Otro de los efectos desempañados por la situación es actual tiene que ver con la resiliencia de las nuevas infancias, ya que -en conformidad a la investigación de este consejo- 86.1% de las afectadas y los afectados fueron quienes recurrieron a solicitar ayuda. El resto (13.9%) fue enlazado gracias a la intervención de la madre, el padre o tutor.
"Se trata de una evolución de la manera de comunicar cómo se perciben las cosas: responde a una apertura consciente, una etapa de desarrollo distinta, una etapa de cambio social, consideró el experto. "Hablamos de una generación nueva y distinta", destacó.
"Hay muchas niñas y niños que ven la pandemia de una forma mucho menos barroca a los problemas que enfrentamos, es una generación mucho más preparada, despierta y alerta, que no tienen la necesidad de recurrir a los prejuicios de los adultos", dilucidó.
De la misma manera, hay una nueva generación de madres, padres y tutores que tienen mayor disponibilidad de escuchar. Sin embargo, no se trata de una ley general, no ocurre igualmente en las distintas regiones que comprenden a nuestro país.
Lo que es una realidad -en palabras de Salvador Guerrero- es que, durante el confinamiento, se "universalizó" el acceso a información con respaldo científico. Esto dio lugar a que las familias se involucran de forma más cercana a los problemas des descendientes.
"La salud mental ya es una conversación en cualquier sobremesa"
"No hay nada patético en hablar de las condiciones de vulnerabilidad emocional que percibimos o experimentamos". Al contrario, "al comenzar el diálogo, e inclusive un monólogo interior sobre ella, estamos comenzando a resolver los problemas que se derivan", aseveró el doctor.
Por otra parte, Guerrero Chiprés expresó que si bien, la pandemia dio lugar al aumento de tensiones e incordios familiares y la deficiencia escolar, son problemáticas que ya existían y que la escuela adormecía la preocupación que generaba en hijas e hijos, al mantenerlos distraídos en otras ocupaciones. Durante el confinamiento, la angustia de los más pequeños se exacerbó.

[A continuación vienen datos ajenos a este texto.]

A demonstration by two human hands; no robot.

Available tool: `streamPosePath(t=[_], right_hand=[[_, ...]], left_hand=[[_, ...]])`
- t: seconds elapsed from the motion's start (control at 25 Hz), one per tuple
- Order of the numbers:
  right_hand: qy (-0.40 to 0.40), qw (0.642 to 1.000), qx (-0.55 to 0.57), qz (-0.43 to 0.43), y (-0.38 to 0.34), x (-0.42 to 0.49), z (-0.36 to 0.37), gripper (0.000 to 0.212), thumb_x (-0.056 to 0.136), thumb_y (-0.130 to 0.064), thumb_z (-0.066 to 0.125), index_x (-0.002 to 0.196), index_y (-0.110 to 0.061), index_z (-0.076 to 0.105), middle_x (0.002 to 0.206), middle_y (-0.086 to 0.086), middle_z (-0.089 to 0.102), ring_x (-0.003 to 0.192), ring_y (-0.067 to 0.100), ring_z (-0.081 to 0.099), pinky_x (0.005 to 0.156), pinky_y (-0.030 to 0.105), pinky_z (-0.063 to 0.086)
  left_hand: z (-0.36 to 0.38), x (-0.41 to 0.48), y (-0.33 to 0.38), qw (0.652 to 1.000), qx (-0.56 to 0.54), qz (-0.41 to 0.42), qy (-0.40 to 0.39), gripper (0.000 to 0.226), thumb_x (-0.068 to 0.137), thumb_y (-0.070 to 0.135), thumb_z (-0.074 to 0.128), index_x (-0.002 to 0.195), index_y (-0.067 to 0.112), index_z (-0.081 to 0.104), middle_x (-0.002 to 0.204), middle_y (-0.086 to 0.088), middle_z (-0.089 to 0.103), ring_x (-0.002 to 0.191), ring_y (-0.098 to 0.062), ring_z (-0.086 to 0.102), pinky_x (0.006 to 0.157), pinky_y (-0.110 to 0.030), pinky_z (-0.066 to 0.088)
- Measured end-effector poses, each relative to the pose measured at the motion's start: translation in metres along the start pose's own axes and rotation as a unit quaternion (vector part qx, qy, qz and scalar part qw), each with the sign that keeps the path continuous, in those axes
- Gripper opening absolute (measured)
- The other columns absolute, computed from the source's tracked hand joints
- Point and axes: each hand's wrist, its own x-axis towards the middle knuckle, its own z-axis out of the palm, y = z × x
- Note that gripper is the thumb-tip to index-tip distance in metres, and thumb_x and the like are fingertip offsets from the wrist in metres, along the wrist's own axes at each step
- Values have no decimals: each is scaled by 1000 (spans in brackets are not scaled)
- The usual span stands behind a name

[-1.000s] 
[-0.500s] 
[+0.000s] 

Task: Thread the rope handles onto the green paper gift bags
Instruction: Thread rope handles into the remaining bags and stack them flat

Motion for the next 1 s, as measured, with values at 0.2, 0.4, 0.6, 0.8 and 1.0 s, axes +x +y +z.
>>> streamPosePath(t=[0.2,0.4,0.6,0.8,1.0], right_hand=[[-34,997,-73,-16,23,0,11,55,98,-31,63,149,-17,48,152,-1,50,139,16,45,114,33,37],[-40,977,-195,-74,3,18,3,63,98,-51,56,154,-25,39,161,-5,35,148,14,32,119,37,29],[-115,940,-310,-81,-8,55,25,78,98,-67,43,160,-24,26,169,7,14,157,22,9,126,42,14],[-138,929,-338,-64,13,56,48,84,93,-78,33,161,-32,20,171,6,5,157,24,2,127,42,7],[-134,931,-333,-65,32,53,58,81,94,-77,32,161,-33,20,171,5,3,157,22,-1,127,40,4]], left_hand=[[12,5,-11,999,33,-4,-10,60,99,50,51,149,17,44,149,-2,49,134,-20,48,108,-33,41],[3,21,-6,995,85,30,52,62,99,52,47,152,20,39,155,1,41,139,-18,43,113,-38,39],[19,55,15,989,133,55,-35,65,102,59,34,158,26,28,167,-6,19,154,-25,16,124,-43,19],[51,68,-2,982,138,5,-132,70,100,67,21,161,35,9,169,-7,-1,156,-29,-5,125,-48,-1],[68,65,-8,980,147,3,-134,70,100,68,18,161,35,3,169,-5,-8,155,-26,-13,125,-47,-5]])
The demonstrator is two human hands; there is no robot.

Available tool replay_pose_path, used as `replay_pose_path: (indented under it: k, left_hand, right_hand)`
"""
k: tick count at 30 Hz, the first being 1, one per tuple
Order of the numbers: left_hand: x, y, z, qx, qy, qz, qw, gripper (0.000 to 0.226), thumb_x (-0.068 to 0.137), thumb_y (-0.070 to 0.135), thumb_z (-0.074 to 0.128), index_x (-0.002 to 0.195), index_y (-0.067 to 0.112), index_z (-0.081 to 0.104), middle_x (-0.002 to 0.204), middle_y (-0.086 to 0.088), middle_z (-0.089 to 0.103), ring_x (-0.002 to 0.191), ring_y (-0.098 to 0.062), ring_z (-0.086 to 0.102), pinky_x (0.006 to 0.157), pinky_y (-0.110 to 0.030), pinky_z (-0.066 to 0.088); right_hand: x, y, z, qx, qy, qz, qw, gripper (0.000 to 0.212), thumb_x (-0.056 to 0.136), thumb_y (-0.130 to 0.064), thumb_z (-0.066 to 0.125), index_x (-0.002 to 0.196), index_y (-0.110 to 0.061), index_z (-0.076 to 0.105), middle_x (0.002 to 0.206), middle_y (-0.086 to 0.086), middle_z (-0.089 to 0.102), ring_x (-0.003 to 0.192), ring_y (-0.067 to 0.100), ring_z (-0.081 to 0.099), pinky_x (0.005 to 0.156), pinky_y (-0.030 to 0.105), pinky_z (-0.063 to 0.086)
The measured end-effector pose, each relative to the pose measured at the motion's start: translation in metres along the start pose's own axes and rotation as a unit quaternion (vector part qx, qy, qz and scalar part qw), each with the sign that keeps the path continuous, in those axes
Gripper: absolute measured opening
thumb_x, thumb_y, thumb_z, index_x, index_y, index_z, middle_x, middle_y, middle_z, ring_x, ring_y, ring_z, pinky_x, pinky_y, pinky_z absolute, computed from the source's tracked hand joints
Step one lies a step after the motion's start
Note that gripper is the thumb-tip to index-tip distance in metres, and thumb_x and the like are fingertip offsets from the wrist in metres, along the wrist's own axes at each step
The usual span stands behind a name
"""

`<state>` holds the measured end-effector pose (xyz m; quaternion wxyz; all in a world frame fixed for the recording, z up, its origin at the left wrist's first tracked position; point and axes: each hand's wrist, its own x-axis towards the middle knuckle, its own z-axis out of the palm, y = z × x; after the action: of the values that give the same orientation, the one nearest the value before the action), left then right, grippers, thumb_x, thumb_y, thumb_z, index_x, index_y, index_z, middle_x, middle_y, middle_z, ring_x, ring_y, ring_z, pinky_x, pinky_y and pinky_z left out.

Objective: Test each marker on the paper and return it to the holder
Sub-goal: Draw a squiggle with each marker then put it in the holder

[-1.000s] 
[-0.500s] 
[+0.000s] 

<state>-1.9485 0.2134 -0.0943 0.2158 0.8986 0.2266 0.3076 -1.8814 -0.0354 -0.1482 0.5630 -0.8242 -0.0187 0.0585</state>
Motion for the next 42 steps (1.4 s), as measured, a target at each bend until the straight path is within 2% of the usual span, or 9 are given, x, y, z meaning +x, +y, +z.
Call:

Esto coincide con los estudios del organismo, ya que las afectadas y afectados notificaron que se comunicaban, principalmente, por problemas familiares suscitados en casa, por encima de motivos como la violencia familiar, dificultad para expresar las emociones y el duelo: "advertimos que sí hay una enorme violencia estructural, violencia que tiene décadas y décadas", reveló.
Existe la asociación negativa entre el confinamiento y el aumento de esa violencia ya existente. A estos efectos, se aglutinan -además- la presión socioeconómica por desempleo y el desmantelamiento de incertidumbres previas. Y en algunos casos, el luto por pérdidas de vidas por el Covid-19.
"Hablamos de una condición verdaderamente explosiva, detonadora de cualquier tipo de debilidad emocional, que puede traducirse como una debilidad física"
En este escenario -afirmó el experto- el regreso a la escuela es una opción importante, no solo por aliviar a los estudiantes como oportunidad de desahogo, sino porque es una plataforma para socializar. La socialización es un instrumento que derroca la debilidad individual, al convertir lo colectivo en una herramienta eficaz para enfrentar los problemas, aunado al reencuentro con el conocimiento.
Por todo ello, el doctor y el consejo recomiendan que la reintegración a las escuelas sea sistemático, voluntario y creciente para combatir la debilidad emocional de las infancias y adolescencias.
"El regreso a clases es absolutamente indispensable", pormenorizó.
"Hay una gran oportunidad que la propia pandemia se convierta en una posibilidad para reflexionar sobre nosotros mismos, en un contexto distinto al que estábamos acostumbrados".
La Secretaría de Salud (SSa) -en los albores pandémicos- acudió al Consejo Ciudadano para la Seguridad y la Justicia de la Ciudad de México para fortalecer la atención telefónica para procurar a este sector. El número de asesoría psicológica es: 5555335533.